Gunther Uecker at work.

NEW DELHI: The National Gallery of Modern Art in collaboration with Max Mueller Bhavan is organising German artist Gunther Uecker's exhibition of multi-material sculptural installations titled "The Mistreated Man: 14 Pacified Implements" at the NGMA premises here beginning this Thursday.

"My subject is life and death, my failure is my art," says the internationally renowned artist and recipient of several awards. The theme of the exhibition theme is the suffering caused by man's inhumanity to man; suffering that is shared by the artist himself. With this work, Uecker seeks to redefine himself in our present time. Much of his work is like an inner portrait that reflects his vision of life and suffering. Through these large installations, he portrays human pathos and misery that is common to all mankind. With a sensitive touch, he reveals basic human drives such as aggression, injury and destruction that he counters with conciliatory gestures.

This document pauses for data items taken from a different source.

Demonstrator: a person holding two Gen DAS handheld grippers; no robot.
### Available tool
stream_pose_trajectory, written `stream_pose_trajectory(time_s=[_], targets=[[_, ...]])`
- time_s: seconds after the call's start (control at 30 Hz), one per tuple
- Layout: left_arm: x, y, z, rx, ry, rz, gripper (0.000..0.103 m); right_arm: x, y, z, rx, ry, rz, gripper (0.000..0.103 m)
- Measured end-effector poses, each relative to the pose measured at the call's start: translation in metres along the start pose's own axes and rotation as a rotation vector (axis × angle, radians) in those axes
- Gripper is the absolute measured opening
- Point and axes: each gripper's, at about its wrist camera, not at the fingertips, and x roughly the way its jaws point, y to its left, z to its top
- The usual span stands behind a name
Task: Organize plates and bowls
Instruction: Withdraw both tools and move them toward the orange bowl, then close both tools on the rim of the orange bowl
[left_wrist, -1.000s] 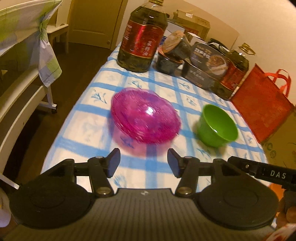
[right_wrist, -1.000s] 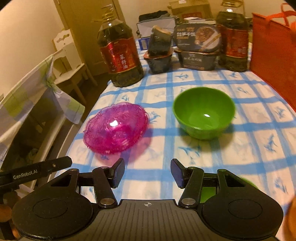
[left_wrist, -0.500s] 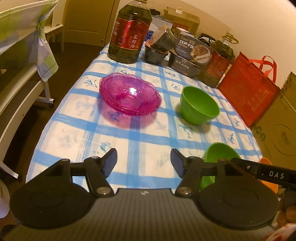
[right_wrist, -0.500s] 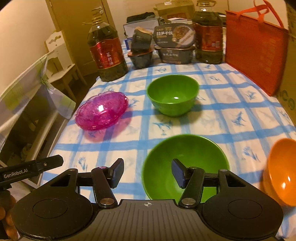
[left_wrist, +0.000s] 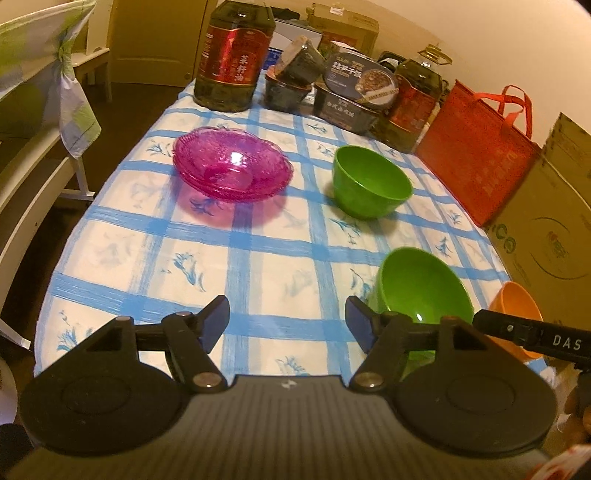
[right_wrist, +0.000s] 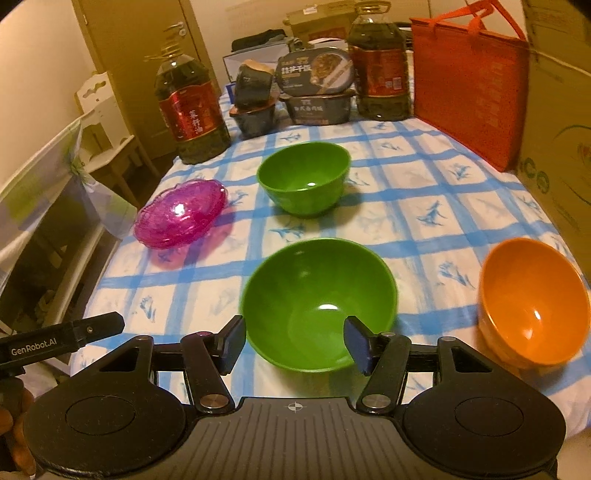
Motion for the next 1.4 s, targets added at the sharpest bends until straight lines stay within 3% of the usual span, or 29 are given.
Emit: stream_pose_trajectory(time_s=[0.97,1.4], targets=[[0.011,-0.049,-0.007,0.078,0.038,-0.096,0.068,-0.028,-0.063,-0.027,0.127,-0.015,-0.085,0.059],[0.035,-0.142,-0.002,0.205,0.084,-0.244,0.068,-0.063,-0.136,-0.030,0.270,-0.090,-0.239,0.059]])
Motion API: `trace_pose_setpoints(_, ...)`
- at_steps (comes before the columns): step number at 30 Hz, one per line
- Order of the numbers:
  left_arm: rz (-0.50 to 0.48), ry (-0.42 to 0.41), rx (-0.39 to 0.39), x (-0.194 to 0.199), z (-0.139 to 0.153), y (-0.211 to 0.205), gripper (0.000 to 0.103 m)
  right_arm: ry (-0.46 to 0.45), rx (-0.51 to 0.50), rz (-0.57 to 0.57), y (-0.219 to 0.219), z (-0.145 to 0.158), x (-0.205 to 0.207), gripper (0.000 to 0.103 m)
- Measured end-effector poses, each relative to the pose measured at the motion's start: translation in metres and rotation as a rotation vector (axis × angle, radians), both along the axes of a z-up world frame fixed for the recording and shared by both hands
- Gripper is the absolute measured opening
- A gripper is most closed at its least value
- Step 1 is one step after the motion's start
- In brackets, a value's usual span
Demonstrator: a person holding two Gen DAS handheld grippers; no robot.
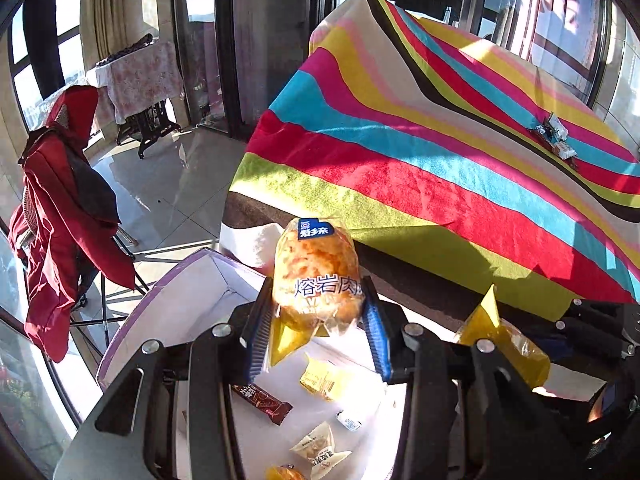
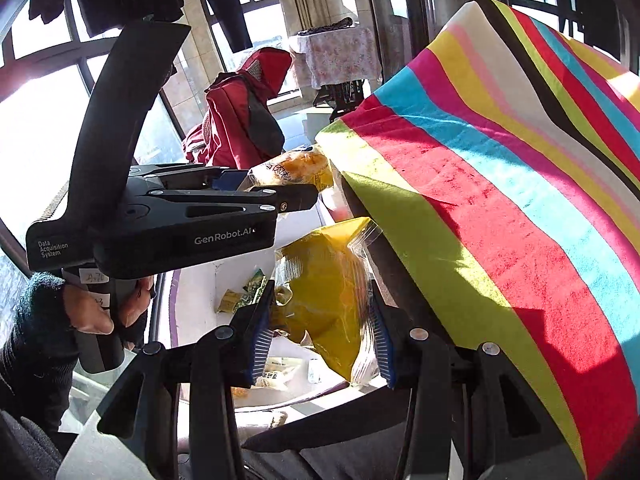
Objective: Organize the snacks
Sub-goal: 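Carry both bags to the white box and open both tools inside it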
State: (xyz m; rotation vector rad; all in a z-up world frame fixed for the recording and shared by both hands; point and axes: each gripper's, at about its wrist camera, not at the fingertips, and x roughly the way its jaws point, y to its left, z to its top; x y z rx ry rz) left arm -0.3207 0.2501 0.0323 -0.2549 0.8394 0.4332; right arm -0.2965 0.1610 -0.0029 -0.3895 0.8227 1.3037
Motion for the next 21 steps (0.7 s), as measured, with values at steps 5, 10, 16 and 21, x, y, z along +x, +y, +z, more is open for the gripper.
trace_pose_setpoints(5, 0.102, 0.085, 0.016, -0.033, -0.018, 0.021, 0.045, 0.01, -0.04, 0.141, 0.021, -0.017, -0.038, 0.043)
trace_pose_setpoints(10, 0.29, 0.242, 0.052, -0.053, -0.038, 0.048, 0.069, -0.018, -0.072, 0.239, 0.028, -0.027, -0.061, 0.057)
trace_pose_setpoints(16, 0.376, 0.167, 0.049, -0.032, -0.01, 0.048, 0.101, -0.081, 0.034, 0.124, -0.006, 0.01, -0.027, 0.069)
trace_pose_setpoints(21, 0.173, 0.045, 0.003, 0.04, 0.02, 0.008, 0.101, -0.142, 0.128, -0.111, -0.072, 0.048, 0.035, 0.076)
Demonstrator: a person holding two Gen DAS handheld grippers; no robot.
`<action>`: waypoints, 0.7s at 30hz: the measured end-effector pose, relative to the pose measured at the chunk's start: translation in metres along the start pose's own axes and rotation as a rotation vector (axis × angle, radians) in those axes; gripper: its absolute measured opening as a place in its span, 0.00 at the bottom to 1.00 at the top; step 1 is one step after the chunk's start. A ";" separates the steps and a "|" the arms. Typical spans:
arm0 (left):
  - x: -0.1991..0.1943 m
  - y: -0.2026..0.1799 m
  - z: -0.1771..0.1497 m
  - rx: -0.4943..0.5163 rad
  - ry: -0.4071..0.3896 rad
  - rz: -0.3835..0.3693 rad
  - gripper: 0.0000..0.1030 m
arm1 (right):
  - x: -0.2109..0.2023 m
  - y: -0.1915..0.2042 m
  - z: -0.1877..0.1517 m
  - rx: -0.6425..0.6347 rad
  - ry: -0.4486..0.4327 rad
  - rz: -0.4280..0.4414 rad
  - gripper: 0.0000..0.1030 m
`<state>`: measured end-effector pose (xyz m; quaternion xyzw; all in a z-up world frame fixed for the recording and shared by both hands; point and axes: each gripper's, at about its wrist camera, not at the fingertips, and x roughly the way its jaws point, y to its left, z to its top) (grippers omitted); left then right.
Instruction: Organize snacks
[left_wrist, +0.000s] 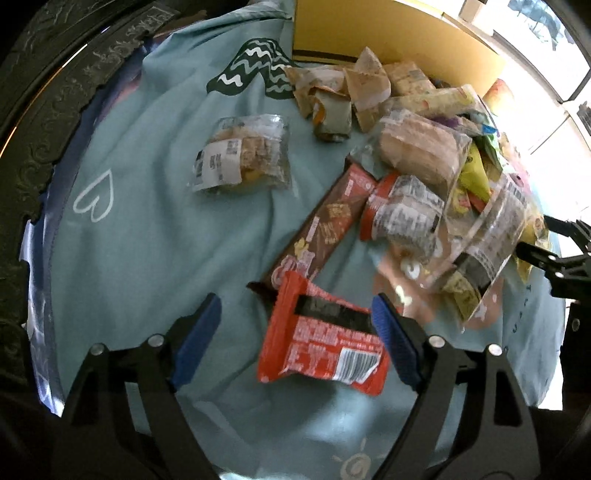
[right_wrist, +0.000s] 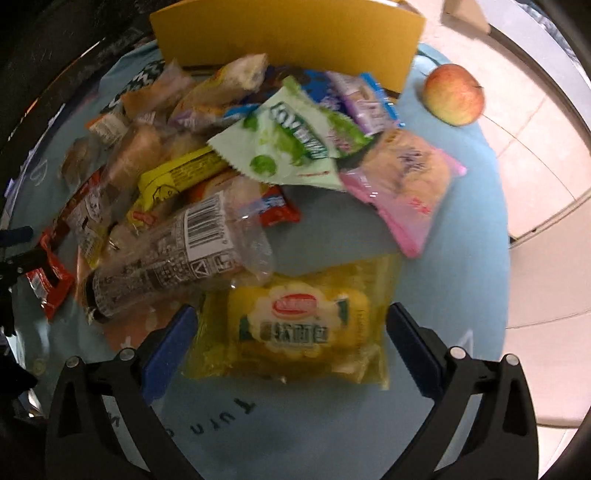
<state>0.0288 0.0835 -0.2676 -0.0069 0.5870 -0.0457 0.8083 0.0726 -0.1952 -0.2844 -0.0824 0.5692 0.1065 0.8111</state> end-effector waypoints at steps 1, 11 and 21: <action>-0.001 0.000 -0.002 0.005 0.006 -0.005 0.82 | 0.001 0.001 -0.001 -0.005 0.006 0.011 0.93; 0.018 -0.031 -0.012 0.183 0.043 0.004 0.83 | -0.008 -0.016 -0.006 0.030 0.009 0.039 0.75; 0.015 -0.047 -0.017 0.337 0.001 0.015 0.38 | -0.005 -0.015 -0.011 0.028 0.021 0.033 0.79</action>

In this series of works, Uecker reacts to "the injury of human being by human being" in a style that is typical of his work, with slats of wood, linen, stones, ash, sand, pages of writing and nails. The exhibition grew out of the idea of creating a piece of work that would stand as a self-portrait of the artist, at the same time describing the present state of play of his work and looking back at the past.

Uecker completed the work between autumn 1992 and spring 1993 in his workshop. The fact that the work has gone well beyond mere self-reflection is due to the distressing nature of our present times. These 14 objects or implements -- as Uecker himself calls them -- are something like an inner portrait as he shares with art connoisseurs his vision of life and life's suffering.

Throughout the history of humankind there have been words for all forms of aggressions. Uecker took all of these, wrote them down, first in German and then again in the languages of the lands that this exhibition will pass through.

Since Uecker sees himself as both the perpetrator as well as the victim in this work, it is both a confession and a memorial -- not just a one-sided attribution of blame. Uecker's work on this piece was extensively documented in photographs. There is also a video film that accompanies the exhibition showing the artist in action. The exhibition will be on till September 15.